=== Begin Enclosure ===
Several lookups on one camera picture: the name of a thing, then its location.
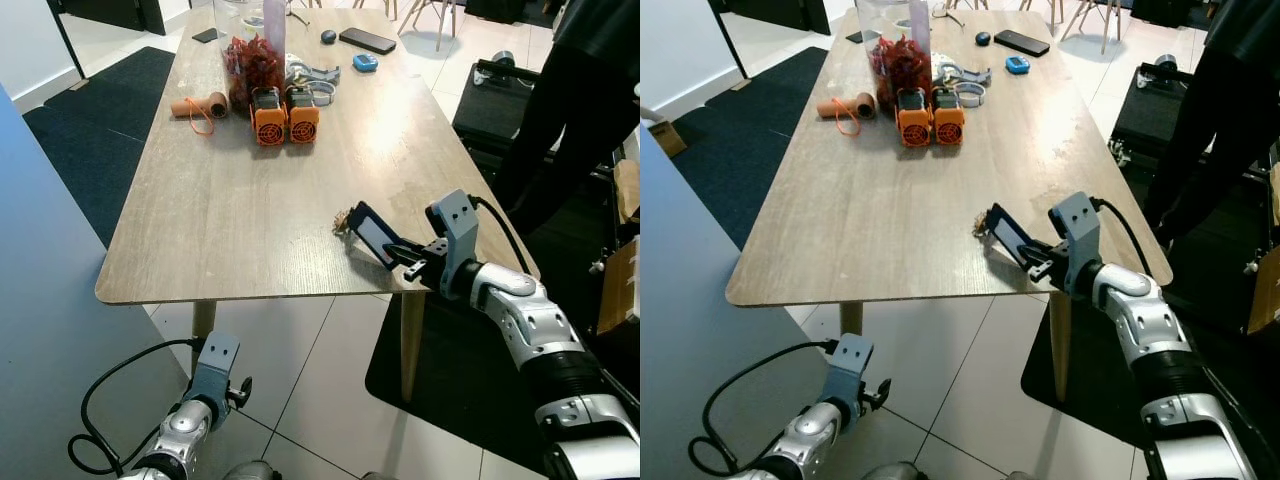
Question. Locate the orange black battery pack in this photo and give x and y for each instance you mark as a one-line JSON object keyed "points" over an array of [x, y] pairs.
{"points": [[303, 122], [948, 122], [913, 125], [268, 125]]}

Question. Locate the grey robot foot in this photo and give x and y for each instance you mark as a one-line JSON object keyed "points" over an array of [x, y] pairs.
{"points": [[1020, 476], [380, 476], [250, 472]]}

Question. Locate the small black flat device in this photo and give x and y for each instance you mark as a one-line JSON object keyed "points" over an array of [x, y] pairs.
{"points": [[855, 37], [206, 35]]}

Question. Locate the dark blue badge holder keys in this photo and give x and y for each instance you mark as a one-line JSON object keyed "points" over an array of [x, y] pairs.
{"points": [[1010, 238], [372, 235]]}

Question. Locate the cardboard tube orange band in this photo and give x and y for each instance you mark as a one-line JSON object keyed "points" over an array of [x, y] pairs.
{"points": [[200, 105], [848, 106]]}

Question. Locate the grey metal tool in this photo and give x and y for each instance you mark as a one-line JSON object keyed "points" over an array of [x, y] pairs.
{"points": [[968, 73], [318, 72]]}

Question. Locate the grey left robot foot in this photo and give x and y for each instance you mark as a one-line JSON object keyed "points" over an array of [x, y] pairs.
{"points": [[250, 472]]}

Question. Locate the large black smartphone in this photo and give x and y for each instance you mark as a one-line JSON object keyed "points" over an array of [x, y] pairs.
{"points": [[1021, 43], [367, 41]]}

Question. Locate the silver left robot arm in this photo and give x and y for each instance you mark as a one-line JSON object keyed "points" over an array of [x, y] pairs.
{"points": [[810, 435], [180, 430]]}

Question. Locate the chair with wooden legs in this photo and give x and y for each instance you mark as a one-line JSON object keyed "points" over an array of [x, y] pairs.
{"points": [[1105, 25], [441, 25]]}

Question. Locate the black equipment case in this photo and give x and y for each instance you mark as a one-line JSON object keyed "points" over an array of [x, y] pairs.
{"points": [[490, 105], [1145, 110]]}

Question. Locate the black door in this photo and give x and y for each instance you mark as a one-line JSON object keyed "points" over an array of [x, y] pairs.
{"points": [[110, 12], [760, 10]]}

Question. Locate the dark floor rug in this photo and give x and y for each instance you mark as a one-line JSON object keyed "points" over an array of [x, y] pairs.
{"points": [[100, 130], [750, 130]]}

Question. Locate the person in black clothes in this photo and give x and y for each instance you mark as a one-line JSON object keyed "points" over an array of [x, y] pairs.
{"points": [[1220, 90], [580, 90]]}

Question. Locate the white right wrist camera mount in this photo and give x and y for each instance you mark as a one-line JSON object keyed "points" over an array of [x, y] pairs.
{"points": [[455, 225], [1078, 225]]}

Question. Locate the clear tape roll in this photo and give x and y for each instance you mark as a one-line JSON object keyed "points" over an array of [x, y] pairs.
{"points": [[312, 93], [959, 94]]}

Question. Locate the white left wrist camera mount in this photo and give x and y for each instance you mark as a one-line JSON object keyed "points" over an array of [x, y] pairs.
{"points": [[848, 362], [215, 360]]}

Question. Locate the light wooden table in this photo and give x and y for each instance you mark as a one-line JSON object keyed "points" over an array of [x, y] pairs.
{"points": [[880, 220], [250, 220]]}

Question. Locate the small blue case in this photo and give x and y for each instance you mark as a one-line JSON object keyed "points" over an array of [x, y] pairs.
{"points": [[365, 63], [1017, 65]]}

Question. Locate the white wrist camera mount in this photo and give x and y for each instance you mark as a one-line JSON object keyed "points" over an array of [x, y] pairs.
{"points": [[215, 360], [455, 225], [848, 362], [1078, 225]]}

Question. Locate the clear jar red contents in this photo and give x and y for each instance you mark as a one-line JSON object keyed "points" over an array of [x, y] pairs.
{"points": [[895, 65], [250, 65]]}

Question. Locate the grey right robot foot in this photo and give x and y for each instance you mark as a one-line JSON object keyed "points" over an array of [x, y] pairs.
{"points": [[380, 476], [1020, 476]]}

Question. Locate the small cardboard box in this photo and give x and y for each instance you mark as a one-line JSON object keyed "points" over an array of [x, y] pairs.
{"points": [[668, 140]]}
=== End Enclosure ===
Restate every line above word for word. Do not carry over the images.

Several lookups on one camera picture: the name of a thing, then its location.
Question. Locate the orange black battery pack in this photo and give x and y for each instance you mark as a one-line JSON object keyed "points" over an array of [x, y] pairs.
{"points": [[303, 122], [948, 122], [913, 125], [268, 125]]}

Question. Locate the grey robot foot in this photo and give x and y for each instance you mark as a one-line JSON object keyed "points" over an array of [x, y] pairs.
{"points": [[1020, 476], [380, 476], [250, 472]]}

Question. Locate the small black flat device in this photo and give x and y for each instance you mark as a one-line JSON object keyed "points" over an array of [x, y] pairs.
{"points": [[855, 37], [206, 35]]}

Question. Locate the dark blue badge holder keys in this photo and give x and y for each instance you mark as a one-line JSON object keyed "points" over an array of [x, y] pairs.
{"points": [[1010, 238], [372, 235]]}

Question. Locate the cardboard tube orange band in this photo and give x and y for each instance you mark as a one-line JSON object keyed "points" over an array of [x, y] pairs.
{"points": [[200, 105], [848, 106]]}

Question. Locate the grey metal tool in this photo and give x and y for each instance you mark as a one-line JSON object keyed "points" over an array of [x, y] pairs.
{"points": [[968, 73], [318, 72]]}

Question. Locate the grey left robot foot in this photo and give x and y for each instance you mark as a one-line JSON object keyed "points" over an array of [x, y] pairs.
{"points": [[250, 472]]}

Question. Locate the large black smartphone in this photo and give x and y for each instance you mark as a one-line JSON object keyed "points" over an array of [x, y] pairs.
{"points": [[1021, 43], [367, 41]]}

Question. Locate the silver left robot arm in this photo and give x and y for each instance you mark as a one-line JSON object keyed "points" over an array of [x, y] pairs.
{"points": [[810, 435], [180, 430]]}

Question. Locate the chair with wooden legs in this photo and give x and y for each instance you mark as a one-line JSON object keyed "points" over an array of [x, y] pairs.
{"points": [[1105, 25], [441, 25]]}

Question. Locate the black equipment case in this photo and give x and y for each instance you mark as a one-line JSON object keyed "points" over an array of [x, y] pairs.
{"points": [[490, 105], [1145, 110]]}

Question. Locate the black door in this photo and give x and y for each instance you mark as a one-line JSON object keyed "points" over an array of [x, y] pairs.
{"points": [[110, 12], [760, 10]]}

Question. Locate the dark floor rug in this photo and give x and y for each instance you mark as a one-line JSON object keyed "points" over an array of [x, y] pairs.
{"points": [[100, 130], [750, 130]]}

Question. Locate the person in black clothes in this photo and give x and y for each instance you mark as a one-line JSON object keyed "points" over an array of [x, y] pairs.
{"points": [[1220, 90], [580, 90]]}

Question. Locate the white right wrist camera mount in this photo and give x and y for each instance you mark as a one-line JSON object keyed "points" over an array of [x, y] pairs.
{"points": [[455, 225], [1078, 225]]}

Question. Locate the clear tape roll in this photo and give x and y for each instance you mark as a one-line JSON object keyed "points" over an array of [x, y] pairs.
{"points": [[312, 93], [959, 94]]}

Question. Locate the white left wrist camera mount in this photo and give x and y for each instance you mark as a one-line JSON object keyed "points" over an array of [x, y] pairs.
{"points": [[848, 362], [215, 360]]}

Question. Locate the light wooden table in this photo and give x and y for each instance you mark as a one-line JSON object keyed "points" over an array of [x, y] pairs.
{"points": [[880, 220], [250, 220]]}

Question. Locate the small blue case in this photo and give x and y for each instance you mark as a one-line JSON object keyed "points" over an array of [x, y] pairs.
{"points": [[365, 63], [1017, 65]]}

Question. Locate the white wrist camera mount in this photo and give x and y for each instance you mark as a one-line JSON object keyed "points" over an array of [x, y] pairs.
{"points": [[215, 360], [455, 225], [848, 362], [1078, 225]]}

Question. Locate the clear jar red contents in this photo and give x and y for each instance you mark as a one-line JSON object keyed "points" over an array of [x, y] pairs.
{"points": [[895, 65], [250, 65]]}

Question. Locate the grey right robot foot in this photo and give x and y for each instance you mark as a one-line JSON object keyed "points" over an array of [x, y] pairs.
{"points": [[380, 476], [1020, 476]]}

Question. Locate the small cardboard box in this photo and give x and y for each instance you mark as a one-line JSON object keyed "points" over an array of [x, y] pairs.
{"points": [[668, 140]]}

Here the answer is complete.